Closed to the crown, the Berlin restaurant is open to the homeless

BERLIN (AP) – The coronavirus pandemic has not made life on the streets of Berlin easier for Kaspars Breidaks.

For three months, the 43-year-old Latvian is facing homeless shelters that operate at low capacity so that people can be kept at a safe distance from each other. And with fewer Berliners going outdoors, it’s much harder to raise money by manipulating or collecting bottles to sell for recycling.

But on a cold winter morning this week, Breidaks woke up with a free hot meal and a place to warm up, after the largest restaurant in the German capital, Hofbraeu Berlin – itself closed due to coronavirus blockage restrictions. – changed gears to help the homeless.

“Other homeless people at the train station told me about this place,” Breidaks said, pulling out a long-eared black fur hat as he sat on a bench in the warm, spacious beer near Berlin’s landmark market. , Alexanderplatz. “I came here for hot soup.”

An employee of the restaurant, who volunteered at a shelter, proposed to open the Bavarian-style beer hall in a closed style – after the model of the famous establishment of the same name in Munich.

It was a clear win-win proposal, said Hofbraeu manager Bjoern Schwarz. In addition to helping the homeless in difficult times, the city-funded project also provides the necessary work for employees – and provides the restaurant with a welcome income.

In cooperation with the city and two welfare organizations, the restaurant quickly developed a concept to accommodate up to 150 homeless people in two shifts each day through the end of winter and began serving meals on Tuesdays.

It is only a small number compared to the 3,000 guests at the restaurant, primarily tourists, who would pack the unit in good times. But spacious rooms have proven to be perfect for bringing homeless people and giving everyone enough space to avoid infections.

“Normally, during Christmas, we had a lot of groups here for Christmas parties and then we served pork joints, half a duck or a goose … but not at this time,” Schwarz said. “We’re still making the delivery, but obviously it’s just a drop in the bucket.”

In addition to serving food and non-alcoholic beverages and providing indoor heat, the restaurant offers its bathrooms for washing the homeless, and GEBEWO and Berlin Kaeltehilfe help groups provide staff with advice and new clothes if needed. .

For its new clientele, the restaurant opened one floor upstairs, decorated with wood, and arranged 40 long tables.

“We will offer them something different from ordinary kitchen food – real dishes on porcelain plates, with different faces, we will try to offer Christmas-style dishes with many flavors,” said Schwarz.

Breidaks came to Germany three months ago looking for a job. But he says a promised job at the meat factory never materialized and he took to the streets of Berlin begging for money to replace a stolen passport and buy a bus ticket back home.
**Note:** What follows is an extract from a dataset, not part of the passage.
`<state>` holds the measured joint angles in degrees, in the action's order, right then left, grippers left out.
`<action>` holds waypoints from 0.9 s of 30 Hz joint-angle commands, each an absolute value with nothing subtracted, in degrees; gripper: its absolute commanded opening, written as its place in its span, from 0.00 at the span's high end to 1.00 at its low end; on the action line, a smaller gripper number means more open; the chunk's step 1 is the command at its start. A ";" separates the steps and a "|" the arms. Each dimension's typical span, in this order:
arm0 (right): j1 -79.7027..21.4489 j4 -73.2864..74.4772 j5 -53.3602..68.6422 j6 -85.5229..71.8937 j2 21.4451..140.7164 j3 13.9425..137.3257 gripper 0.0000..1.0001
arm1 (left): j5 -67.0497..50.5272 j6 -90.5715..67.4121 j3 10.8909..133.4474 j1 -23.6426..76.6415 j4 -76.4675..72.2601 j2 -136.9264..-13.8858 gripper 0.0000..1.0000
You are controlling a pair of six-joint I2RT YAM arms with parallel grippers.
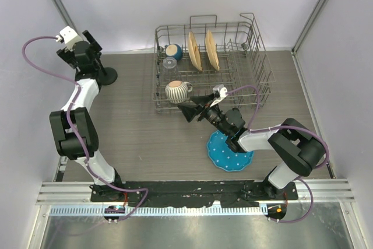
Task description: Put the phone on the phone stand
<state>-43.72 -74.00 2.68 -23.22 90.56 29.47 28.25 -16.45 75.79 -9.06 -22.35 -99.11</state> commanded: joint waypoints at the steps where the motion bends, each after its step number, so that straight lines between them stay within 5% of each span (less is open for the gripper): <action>1: -43.42 -84.81 2.99 -23.82 90.62 31.03 0.15 | 25.40 -18.37 77.52 -8.88 -21.88 -97.92 0.00; 8: -43.24 -84.81 3.16 -24.17 90.62 31.02 0.15 | 25.84 -18.72 73.66 -8.79 -17.14 -93.00 0.04; 16: -43.16 -85.17 3.34 -24.52 90.70 30.94 0.15 | 21.80 -22.67 61.45 -8.79 -18.45 -84.29 0.29; 26: -43.07 -85.34 3.34 -24.79 90.44 30.67 0.15 | 20.39 -37.32 55.82 -8.79 -11.51 -85.69 0.80; 27: -43.07 -85.34 3.34 -24.79 90.35 30.67 0.15 | 20.74 -39.18 55.20 -9.05 -11.77 -86.04 0.93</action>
He is one of about 2,000 to 12,000 homeless people in the 3.6 million-strong city, even after another 34,000 were housed in community shelters, boarding houses and apartments by social services and private welfare groups. .

“The crown pandemic has severely worsened the situation of homeless people, living in very precarious conditions,” said Elke Breitenbach, a senator from the Berlin state government for social affairs, whose department is financially supporting the restaurant turned into a shelter.

“They don’t have enough food and when it’s cold they have to have places to warm up,” Breitenbach added.

On Thursday, the first group of chills to enter the Hofbraeu with Breidaks was served either Thuringian-style bratwurst with mashed potatoes, sauerkraut and onion sauce, or a vegetarian stew with potatoes, zucchini, bell peppers and carrots. For dessert there was apple strudel with vanilla sauce.

For Breidaks, this was more than he had expected after spending a night with sub-zero temperatures crammed near the walls of a large store on Alexanderplatz.

“All I need is hot soup,” he said. “And, God willing, I’ll be home in January.”